What is the count of lines in the listing below that hold the string "pixels"? Reply with that number alone.

---+---

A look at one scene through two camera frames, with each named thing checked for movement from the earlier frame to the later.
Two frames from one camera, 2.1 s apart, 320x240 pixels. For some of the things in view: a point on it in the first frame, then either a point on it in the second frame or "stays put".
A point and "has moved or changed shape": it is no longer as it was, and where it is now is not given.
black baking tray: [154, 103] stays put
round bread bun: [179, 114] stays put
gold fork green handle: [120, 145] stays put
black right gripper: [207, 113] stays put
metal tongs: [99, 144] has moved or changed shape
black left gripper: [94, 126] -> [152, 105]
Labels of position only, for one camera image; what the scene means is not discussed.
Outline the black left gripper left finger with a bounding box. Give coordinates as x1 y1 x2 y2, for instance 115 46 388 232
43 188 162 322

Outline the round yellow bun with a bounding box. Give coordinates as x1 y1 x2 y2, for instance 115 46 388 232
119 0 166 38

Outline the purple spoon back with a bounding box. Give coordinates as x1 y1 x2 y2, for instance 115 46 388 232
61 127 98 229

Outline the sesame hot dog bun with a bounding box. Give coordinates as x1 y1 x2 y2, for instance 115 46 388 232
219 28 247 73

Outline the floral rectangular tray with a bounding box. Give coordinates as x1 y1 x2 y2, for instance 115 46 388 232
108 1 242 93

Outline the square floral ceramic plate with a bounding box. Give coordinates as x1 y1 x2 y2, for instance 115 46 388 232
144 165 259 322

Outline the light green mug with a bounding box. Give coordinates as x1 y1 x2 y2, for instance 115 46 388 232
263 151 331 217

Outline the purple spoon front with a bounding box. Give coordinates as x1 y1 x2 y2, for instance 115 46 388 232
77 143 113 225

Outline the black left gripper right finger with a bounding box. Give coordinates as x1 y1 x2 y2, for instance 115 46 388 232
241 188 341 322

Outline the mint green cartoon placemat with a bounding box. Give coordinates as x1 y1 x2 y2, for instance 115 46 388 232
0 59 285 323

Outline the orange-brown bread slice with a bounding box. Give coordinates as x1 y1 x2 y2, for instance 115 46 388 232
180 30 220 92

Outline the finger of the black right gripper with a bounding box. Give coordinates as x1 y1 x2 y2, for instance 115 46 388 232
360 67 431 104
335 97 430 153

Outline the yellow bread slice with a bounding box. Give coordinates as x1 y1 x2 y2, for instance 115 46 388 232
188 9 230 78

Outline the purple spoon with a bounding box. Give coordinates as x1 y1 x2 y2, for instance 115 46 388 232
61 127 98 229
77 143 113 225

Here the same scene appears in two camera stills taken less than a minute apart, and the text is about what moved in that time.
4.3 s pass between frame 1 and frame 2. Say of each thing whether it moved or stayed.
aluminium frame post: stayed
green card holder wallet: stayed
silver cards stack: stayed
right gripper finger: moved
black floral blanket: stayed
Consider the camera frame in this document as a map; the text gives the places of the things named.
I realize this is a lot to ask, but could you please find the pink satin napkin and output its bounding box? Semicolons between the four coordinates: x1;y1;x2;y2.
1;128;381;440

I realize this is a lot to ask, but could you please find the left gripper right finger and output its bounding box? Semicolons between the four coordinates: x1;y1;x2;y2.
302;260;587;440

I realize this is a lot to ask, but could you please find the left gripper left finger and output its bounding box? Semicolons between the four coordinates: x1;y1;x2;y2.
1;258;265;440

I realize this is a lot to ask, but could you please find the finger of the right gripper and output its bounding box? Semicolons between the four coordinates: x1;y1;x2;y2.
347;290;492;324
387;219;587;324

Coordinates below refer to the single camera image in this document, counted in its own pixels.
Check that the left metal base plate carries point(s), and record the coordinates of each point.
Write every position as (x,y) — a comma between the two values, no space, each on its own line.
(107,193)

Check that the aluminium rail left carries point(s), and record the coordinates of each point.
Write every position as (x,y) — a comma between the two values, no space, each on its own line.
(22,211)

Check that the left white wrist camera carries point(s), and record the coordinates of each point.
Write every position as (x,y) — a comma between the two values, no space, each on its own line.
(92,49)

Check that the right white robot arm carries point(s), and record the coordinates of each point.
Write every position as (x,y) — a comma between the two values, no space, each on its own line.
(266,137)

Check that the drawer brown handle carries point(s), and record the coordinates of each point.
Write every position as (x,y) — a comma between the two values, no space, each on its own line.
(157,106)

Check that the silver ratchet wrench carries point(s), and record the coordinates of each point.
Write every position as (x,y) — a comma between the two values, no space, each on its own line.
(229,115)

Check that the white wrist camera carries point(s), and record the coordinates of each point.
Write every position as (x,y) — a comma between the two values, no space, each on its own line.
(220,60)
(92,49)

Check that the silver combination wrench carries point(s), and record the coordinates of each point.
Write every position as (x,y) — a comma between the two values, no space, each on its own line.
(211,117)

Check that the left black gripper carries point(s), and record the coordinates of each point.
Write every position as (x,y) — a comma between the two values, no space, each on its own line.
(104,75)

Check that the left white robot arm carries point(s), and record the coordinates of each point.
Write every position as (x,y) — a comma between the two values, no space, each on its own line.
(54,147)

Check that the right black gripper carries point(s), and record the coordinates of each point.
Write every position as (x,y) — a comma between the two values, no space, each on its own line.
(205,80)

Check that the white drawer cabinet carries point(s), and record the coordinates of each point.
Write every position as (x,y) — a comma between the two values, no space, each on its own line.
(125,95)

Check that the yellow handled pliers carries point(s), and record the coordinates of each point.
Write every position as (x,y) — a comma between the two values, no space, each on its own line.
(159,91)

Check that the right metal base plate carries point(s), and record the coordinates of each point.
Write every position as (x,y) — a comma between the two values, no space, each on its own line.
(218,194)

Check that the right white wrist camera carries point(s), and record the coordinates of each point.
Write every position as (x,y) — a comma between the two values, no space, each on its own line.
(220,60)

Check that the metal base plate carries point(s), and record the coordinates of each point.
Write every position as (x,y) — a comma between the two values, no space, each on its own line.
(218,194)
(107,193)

---+---

■ EXERCISE RESPONSE ■
2